WORK ORDER –
Each entry below must be written out exactly, with pictures left out.

MATERIAL FOR THIS EXERCISE –
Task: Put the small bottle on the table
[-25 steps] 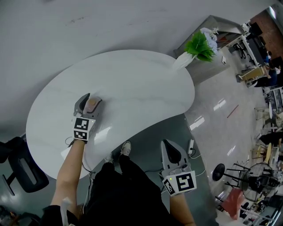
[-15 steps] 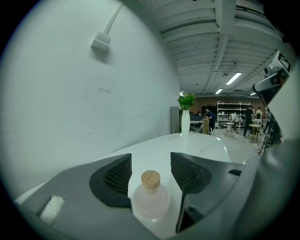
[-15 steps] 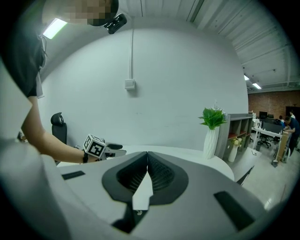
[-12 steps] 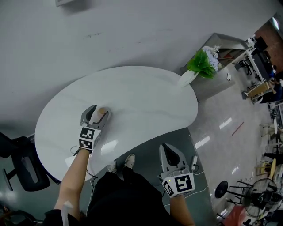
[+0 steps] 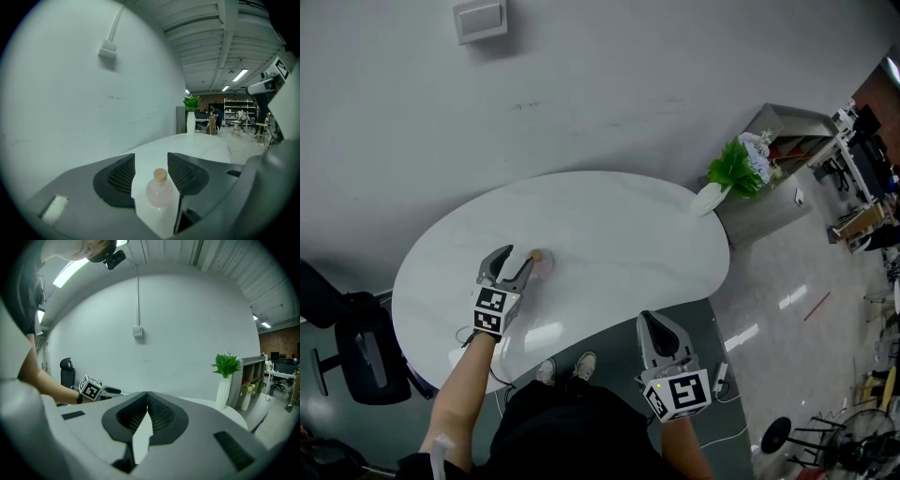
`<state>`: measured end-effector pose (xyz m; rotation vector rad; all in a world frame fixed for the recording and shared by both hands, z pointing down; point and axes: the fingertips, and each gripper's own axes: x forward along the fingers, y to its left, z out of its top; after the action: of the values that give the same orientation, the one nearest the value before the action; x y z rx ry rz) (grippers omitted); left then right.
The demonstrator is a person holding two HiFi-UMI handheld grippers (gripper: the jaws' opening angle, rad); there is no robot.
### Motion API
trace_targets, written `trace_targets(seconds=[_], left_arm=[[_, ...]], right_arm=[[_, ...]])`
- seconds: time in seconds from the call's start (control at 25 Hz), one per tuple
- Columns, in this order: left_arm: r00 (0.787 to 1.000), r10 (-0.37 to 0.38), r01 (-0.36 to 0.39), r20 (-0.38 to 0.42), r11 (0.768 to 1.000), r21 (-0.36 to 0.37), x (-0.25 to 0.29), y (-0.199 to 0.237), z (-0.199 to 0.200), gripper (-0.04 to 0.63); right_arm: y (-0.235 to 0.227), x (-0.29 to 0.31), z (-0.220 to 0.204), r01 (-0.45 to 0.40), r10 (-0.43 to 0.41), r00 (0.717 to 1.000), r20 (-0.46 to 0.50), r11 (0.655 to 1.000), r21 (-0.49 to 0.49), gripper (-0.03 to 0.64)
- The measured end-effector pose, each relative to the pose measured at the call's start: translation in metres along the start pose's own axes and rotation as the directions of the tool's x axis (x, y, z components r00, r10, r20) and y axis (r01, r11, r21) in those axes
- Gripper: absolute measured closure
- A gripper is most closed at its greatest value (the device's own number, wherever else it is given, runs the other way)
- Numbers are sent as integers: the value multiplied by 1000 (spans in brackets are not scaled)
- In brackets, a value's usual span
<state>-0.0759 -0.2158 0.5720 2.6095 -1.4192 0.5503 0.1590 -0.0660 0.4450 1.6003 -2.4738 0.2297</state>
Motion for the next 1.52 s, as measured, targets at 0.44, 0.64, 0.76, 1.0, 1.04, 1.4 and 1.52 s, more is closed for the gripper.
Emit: trace_targets(seconds=[0.44, 0.64, 0.76, 1.0, 1.04, 1.4, 1.52], left_arm=[[998, 46, -45, 37, 998, -39, -14, 6, 35, 520], [994, 84, -80, 72, 995, -59, -25, 11, 55, 570], [988, 109, -102, 113, 993, -63, -40, 16, 72, 583], [972, 141, -126, 189, 988, -89, -78, 26, 104, 586], [970, 143, -127, 199, 988, -92, -84, 27, 108, 586], [945, 143, -124, 293, 989, -83, -138, 29, 145, 586], [936, 154, -137, 316, 988, -75, -156, 33, 154, 586]], right_arm=[[-11, 8, 11, -33, 33, 999, 31, 999, -7, 611], [-12, 17, 17, -65, 65, 997, 42, 998, -15, 611], [-11, 25, 20, -90, 91, 995, 46, 996, -19, 611], [-7, 40, 32, -124, 126, 990, 62, 991, -43, 611], [-6, 42, 35, -126, 129, 989, 67, 991, -46, 611], [7, 51, 43, -157, 161, 984, 71, 986, -58, 611], [10, 53, 45, -153, 157, 985, 71, 986, -59, 611]])
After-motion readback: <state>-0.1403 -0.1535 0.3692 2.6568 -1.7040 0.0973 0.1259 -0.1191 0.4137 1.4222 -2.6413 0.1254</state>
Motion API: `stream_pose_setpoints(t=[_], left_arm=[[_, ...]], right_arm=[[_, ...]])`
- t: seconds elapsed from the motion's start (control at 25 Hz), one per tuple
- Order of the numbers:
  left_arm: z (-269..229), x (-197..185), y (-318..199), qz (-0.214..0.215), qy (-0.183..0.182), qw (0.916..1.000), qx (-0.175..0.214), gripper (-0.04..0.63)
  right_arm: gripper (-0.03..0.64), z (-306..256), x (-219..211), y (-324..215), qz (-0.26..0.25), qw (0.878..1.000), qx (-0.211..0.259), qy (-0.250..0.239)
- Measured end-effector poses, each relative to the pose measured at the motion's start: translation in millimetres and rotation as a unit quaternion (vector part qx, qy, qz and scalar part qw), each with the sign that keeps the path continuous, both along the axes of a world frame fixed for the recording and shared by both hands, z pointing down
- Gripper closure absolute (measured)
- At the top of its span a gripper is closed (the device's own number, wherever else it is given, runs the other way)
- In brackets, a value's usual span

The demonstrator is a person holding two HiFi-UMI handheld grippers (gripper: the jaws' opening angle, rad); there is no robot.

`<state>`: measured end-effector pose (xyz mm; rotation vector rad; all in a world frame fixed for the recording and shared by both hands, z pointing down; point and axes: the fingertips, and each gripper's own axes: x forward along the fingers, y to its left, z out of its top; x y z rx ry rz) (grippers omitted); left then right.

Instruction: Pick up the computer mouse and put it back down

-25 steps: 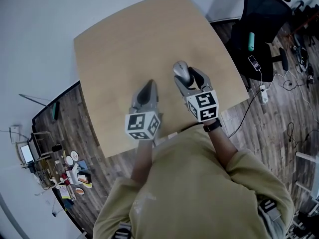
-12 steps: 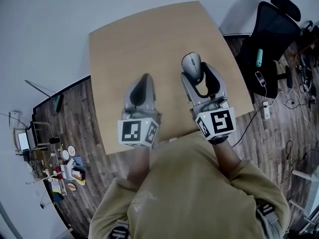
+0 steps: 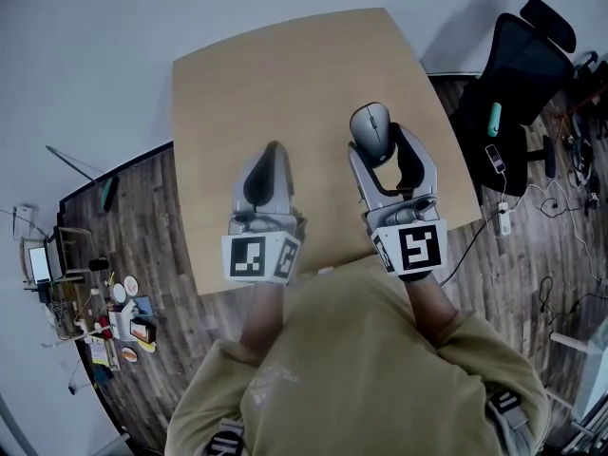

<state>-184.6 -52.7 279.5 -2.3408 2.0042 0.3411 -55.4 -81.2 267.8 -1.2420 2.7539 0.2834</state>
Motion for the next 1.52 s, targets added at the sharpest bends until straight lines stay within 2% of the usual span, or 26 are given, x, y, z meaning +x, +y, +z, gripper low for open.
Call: stream_pose_setpoints(t=[0.4,0.8,1.04,1.2,1.52], left_arm=[[31.7,7.7,-22.1,0.003,0.007,0.9991,-0.042,0.595],[77.4,13.0,-68.1,0.003,0.019,0.9943,-0.105,0.595],[111.5,11.5,-101.5,0.002,0.028,0.9893,-0.143,0.595],[137.0,21.0,-124.1,0.013,0.018,0.9861,-0.165,0.595],[188.9,32.4,-151.3,0.001,0.015,0.9814,-0.191,0.595]], right_arm=[[0.342,40.6,0.1,-42.4,0.015,0.998,-0.050,0.022],[0.342,130.2,3.3,-127.3,0.041,0.987,-0.131,0.080],[0.342,202.6,4.8,-178.8,0.051,0.975,-0.194,0.098],[0.342,254.0,8.8,-206.3,0.058,0.964,-0.229,0.121],[0.341,366.0,17.8,-240.4,0.082,0.928,-0.322,0.165]])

TASK RESPONSE –
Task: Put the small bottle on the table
[-25 steps] 
[-15 steps] 
[-15 steps] 
[-12 steps] 
[+0 steps] 
`<state>`: measured end-effector pose (xyz m; rotation vector rad; all in a world frame fixed for the recording and shared by both hands, z pointing down; point and axes: the fingertips, and each gripper's own axes: x forward along the fingers, y to its left, z out of its top; after the action: of the values that give the same orientation, the one nearest the value before the action; x y z rx ry rz) (grippers omitted); left then right.
The demonstrator is a person holding two HiFi-UMI handheld grippers (gripper: the jaws' opening angle, rad); there is no robot.
### Motion API
trace_targets, written `trace_targets(seconds=[_], left_arm=[[_, ...]], right_arm=[[_, ...]])`
- seconds: time in seconds from the call's start (control at 25 Hz), one per tuple
- Columns, in this order: left_arm: r00 (0.787 to 1.000), r10 (-0.37 to 0.38), r01 (-0.36 to 0.39), r20 (-0.38 to 0.42), r11 (0.768 to 1.000), r21 (-0.36 to 0.37), x (-0.25 to 0.29), y (-0.199 to 0.237), z (-0.199 to 0.200), gripper (-0.04 to 0.63); right_arm: y (-0.235 to 0.227), x (-0.29 to 0.31), z (-0.220 to 0.204), r01 (-0.45 to 0.40), r10 (-0.43 to 0.41), r00 (0.717 to 1.000), r20 (-0.46 to 0.50), r11 (0.655 to 1.000), r21 (-0.49 to 0.49), gripper (-0.03 to 0.64)
- The measured end-effector pose, each relative to the pose measured at the call's start: translation in metres along the start pose's own axes and rotation as the directions of the tool's x axis (x, y, z components r00, r10, r20) and y axis (r01, r11, r21) in those axes
- Gripper: absolute measured closure
- A gripper is most closed at its greatest value (the device's own number, wherever else it is given, runs the other way)
- Numbers are sent as integers: the value multiplied by 1000 (spans in brackets are not scaled)
- In brackets, a value's usual span
<state>-0.0759 -0.2158 0.5720 2.6095 -1.4192 0.5503 0.1590 -0.0660 0.4450 1.6003 -2.4738 0.2297</state>
Motion for the next 1.52 s, as measured, targets at 0.44, 0.64, 0.76, 1.0, 1.04, 1.4 and 1.52 s, more is closed for the gripper.
Emit: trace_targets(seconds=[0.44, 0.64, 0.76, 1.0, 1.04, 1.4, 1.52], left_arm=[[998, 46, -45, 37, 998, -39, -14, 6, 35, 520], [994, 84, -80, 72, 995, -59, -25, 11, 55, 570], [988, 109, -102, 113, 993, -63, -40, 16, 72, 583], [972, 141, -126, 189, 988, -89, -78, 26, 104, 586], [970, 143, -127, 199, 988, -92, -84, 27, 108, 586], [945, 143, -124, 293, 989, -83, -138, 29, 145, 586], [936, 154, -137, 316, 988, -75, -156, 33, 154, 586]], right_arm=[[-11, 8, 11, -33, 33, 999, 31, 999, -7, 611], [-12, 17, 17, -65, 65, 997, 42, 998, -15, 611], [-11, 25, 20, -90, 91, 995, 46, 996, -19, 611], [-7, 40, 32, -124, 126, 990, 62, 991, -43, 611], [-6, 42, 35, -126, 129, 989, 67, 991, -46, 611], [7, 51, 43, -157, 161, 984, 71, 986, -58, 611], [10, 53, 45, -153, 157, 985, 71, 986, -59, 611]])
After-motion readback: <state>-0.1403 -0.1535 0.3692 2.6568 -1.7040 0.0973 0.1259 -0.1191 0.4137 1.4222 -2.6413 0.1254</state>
Motion API: `stream_pose_setpoints(t=[_], left_arm=[[_, ...]], right_arm=[[_, ...]])`
- t: seconds elapsed from the motion's start (control at 25 Hz), one per tuple
- Order of the numbers:
  left_arm: z (-269..229), x (-197..185), y (-318..199), qz (-0.214..0.215), qy (-0.183..0.182), qw (0.916..1.000), qx (-0.175..0.214), gripper (-0.04..0.63)
  right_arm: gripper (-0.03..0.64), z (-306..256), x (-219..211), y (-324..215), qz (-0.26..0.25), qw (0.878..1.000), qx (-0.211..0.259), qy (-0.250..0.239)
- Measured end-effector poses, each relative to the pose measured at the motion's start: translation in millimetres and rotation as a unit quaternion (vector part qx, qy, qz and scalar part qw), each with the sign that keeps the path continuous, both along the axes of a world frame fixed for the recording and shared by both hands, z pointing down
- Gripper closure absolute (measured)
- At the top of its span a gripper is closed (the device's own number, wherever else it is given, runs the other way)
- In brackets, a value's usual span

The demonstrator is a person holding two HiFi-UMI handheld grippers (gripper: the jaws' opening angle, rad); there is no robot.

`<state>`: measured end-effector pose (xyz mm; rotation vector rad; all in a world frame fixed for the recording and shared by both hands, z pointing down; point and axes: the fingertips, and each gripper's own axes: x forward along the fingers, y to its left, z out of its top; x y z rx ry rz) (grippers omitted); left then right.

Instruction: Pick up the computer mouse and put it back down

-25 steps: 
-12 steps: 
+0 steps: 

<state>-184.6 -52.7 279.5 -2.3408 2.0042 0.3411 -55.4 -81.2 267.8 -1.2420 2.7539 0.2834</state>
Motion for the next 1.52 s, targets added at the sharpest bends until straight lines stay within 2% of the usual span, or 26 are given, x, y, z meaning +x, +y, +z, gripper low for open.
Call: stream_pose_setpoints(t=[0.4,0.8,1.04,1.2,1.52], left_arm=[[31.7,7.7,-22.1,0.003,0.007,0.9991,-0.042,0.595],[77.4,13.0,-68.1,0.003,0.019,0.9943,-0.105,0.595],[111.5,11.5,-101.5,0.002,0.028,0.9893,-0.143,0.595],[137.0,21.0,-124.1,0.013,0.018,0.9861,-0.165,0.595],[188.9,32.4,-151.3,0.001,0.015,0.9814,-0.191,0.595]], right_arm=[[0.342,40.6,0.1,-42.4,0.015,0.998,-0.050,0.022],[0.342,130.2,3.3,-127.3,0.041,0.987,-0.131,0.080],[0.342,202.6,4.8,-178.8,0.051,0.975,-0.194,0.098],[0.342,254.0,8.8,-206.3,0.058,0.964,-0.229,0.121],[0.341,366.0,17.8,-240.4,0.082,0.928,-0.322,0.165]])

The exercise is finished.